» ACTION ITEM
When you reach the line with "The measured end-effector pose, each" in the data below, begin printing lines exactly, and stop once the line with "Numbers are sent" has been printed.

Start of Block

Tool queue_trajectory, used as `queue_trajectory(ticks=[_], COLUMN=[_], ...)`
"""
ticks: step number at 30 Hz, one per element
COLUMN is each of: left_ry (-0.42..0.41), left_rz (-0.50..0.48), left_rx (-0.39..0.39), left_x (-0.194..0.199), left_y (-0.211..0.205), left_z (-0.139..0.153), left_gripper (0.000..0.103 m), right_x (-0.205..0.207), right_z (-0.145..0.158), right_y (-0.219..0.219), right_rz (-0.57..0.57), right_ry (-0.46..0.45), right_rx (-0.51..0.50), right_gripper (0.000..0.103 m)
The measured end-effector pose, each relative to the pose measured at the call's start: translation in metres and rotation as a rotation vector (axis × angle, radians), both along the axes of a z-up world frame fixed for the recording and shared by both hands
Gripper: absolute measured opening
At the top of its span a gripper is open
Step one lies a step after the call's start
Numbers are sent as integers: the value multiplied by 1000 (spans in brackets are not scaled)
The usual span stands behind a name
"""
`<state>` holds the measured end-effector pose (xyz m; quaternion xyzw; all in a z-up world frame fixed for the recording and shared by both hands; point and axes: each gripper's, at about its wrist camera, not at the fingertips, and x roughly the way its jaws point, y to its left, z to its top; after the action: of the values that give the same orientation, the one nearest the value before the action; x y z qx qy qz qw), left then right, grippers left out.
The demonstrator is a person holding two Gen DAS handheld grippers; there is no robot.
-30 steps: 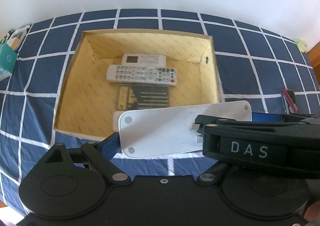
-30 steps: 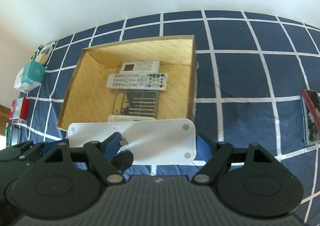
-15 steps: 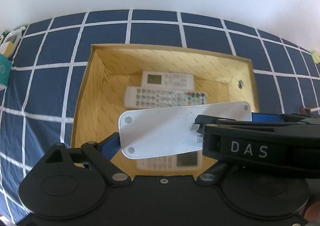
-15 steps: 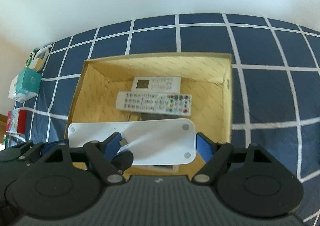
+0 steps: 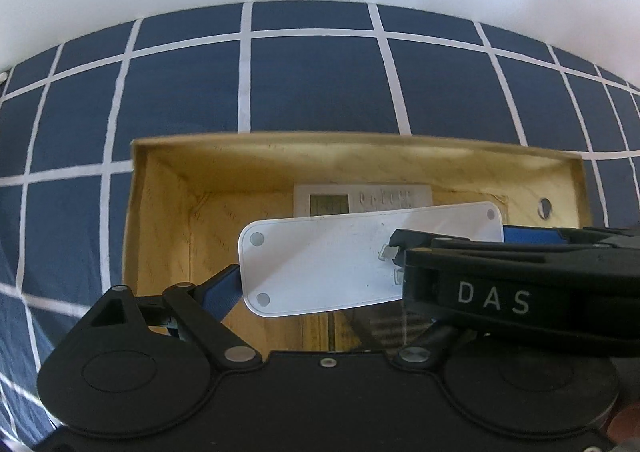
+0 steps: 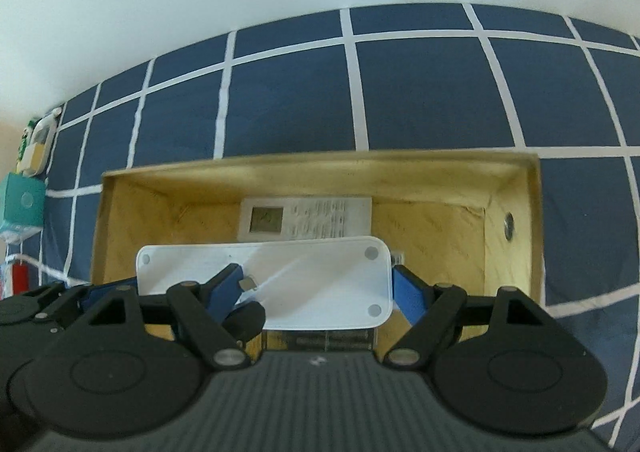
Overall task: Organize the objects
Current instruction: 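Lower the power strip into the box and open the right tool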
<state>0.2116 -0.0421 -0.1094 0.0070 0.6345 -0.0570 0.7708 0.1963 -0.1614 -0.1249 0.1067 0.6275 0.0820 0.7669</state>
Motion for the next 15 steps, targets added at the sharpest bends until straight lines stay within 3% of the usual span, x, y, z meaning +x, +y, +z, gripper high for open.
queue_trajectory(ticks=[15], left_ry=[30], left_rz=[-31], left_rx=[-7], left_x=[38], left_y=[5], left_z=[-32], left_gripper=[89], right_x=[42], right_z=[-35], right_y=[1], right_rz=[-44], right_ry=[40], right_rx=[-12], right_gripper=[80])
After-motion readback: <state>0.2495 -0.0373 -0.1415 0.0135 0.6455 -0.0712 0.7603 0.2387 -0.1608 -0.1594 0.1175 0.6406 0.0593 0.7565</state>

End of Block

» FINAL ANSWER
The measured end-effector pose, each relative to the pose measured at the call's start: translation in metres and rotation as a rotation vector (axis × angle, radians), both along the axes of a z-up world frame fixed for the recording and shared by both hands
Gripper: absolute measured opening
At the top of its span a gripper is open
Step one lies a step after the call's start
Numbers are sent as integers: the value multiplied by 1000 (spans in brackets are not scaled)

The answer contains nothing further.